How to complete this task
Quote exactly the lines running from the line with "Can you spot any wall" to the end of the entries, including both, and nothing else.

*** Study material Section Begins ***

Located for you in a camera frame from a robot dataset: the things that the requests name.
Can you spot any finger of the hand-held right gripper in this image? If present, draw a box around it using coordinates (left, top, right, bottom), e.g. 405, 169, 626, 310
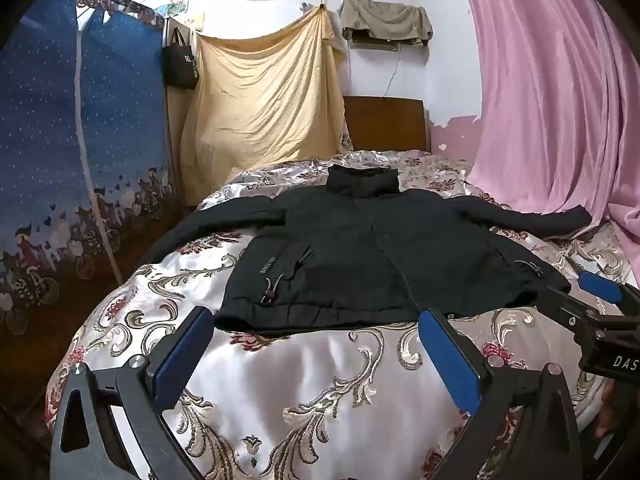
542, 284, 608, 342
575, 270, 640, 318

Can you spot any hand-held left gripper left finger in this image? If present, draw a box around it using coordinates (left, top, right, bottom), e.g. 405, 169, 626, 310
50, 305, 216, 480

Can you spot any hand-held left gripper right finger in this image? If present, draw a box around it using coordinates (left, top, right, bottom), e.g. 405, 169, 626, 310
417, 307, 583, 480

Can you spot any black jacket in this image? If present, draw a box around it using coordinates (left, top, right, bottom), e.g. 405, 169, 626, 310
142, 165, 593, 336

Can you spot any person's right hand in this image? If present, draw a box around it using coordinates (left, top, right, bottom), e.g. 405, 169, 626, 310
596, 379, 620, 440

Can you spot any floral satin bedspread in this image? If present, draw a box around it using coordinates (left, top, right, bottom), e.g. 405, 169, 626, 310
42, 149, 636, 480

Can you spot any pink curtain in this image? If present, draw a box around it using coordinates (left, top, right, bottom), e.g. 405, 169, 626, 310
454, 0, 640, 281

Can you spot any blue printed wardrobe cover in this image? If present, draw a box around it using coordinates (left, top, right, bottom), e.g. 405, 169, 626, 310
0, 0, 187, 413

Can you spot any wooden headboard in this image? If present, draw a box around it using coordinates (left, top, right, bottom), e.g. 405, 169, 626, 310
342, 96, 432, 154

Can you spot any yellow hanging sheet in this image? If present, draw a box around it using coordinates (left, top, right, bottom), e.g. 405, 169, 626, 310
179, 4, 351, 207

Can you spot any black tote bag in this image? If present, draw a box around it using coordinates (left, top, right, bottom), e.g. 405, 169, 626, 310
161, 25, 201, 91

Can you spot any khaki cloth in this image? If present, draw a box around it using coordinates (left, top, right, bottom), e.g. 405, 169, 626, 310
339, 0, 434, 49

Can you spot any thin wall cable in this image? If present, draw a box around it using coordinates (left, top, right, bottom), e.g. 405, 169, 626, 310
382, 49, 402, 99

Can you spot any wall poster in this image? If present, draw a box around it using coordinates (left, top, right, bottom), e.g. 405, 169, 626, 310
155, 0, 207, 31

*** Study material Section Ends ***

Your response
Can you spot any wall poster in this image? If present, draw a box around it using coordinates (left, top, right, bottom), e.g. 405, 169, 626, 310
155, 0, 207, 31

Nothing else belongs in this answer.